**INSTRUCTIONS FOR THE TASK:**
Pictures are to be excluded. Please print only the lines from the one containing "Would you kindly point at the white" through the end of the data, exactly as they appear.

[Stored dataset items]
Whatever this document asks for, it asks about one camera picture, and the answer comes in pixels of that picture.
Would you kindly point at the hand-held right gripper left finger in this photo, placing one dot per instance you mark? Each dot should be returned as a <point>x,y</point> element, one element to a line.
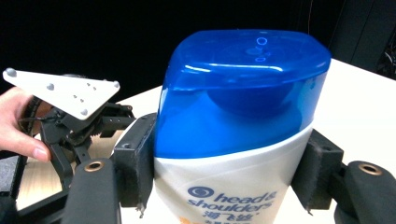
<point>130,161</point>

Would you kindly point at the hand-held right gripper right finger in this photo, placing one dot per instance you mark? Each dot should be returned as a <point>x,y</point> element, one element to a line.
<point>323,174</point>

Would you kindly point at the white blue-capped shampoo bottle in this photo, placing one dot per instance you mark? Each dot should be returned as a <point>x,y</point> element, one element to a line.
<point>243,124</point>

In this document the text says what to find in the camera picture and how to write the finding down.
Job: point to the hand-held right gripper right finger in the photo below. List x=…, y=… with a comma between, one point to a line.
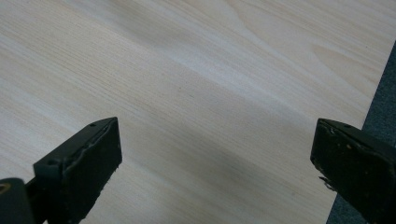
x=358, y=168

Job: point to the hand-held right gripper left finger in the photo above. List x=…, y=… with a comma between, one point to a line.
x=81, y=168

**EXERCISE RESPONSE:**
Would you kindly point at the white blue-capped shampoo bottle in this photo, placing one dot per instance you mark? Each dot should be returned as a <point>x,y</point> element, one element to a line.
<point>243,124</point>

In this document the text says what to find in the camera picture and how to write the finding down.
Job: point to the hand-held right gripper right finger in the photo below. List x=…, y=… with a comma between, one point to a line.
x=358, y=168

Job: point to the hand-held right gripper left finger in the photo above. List x=…, y=… with a comma between, one point to a line.
x=81, y=168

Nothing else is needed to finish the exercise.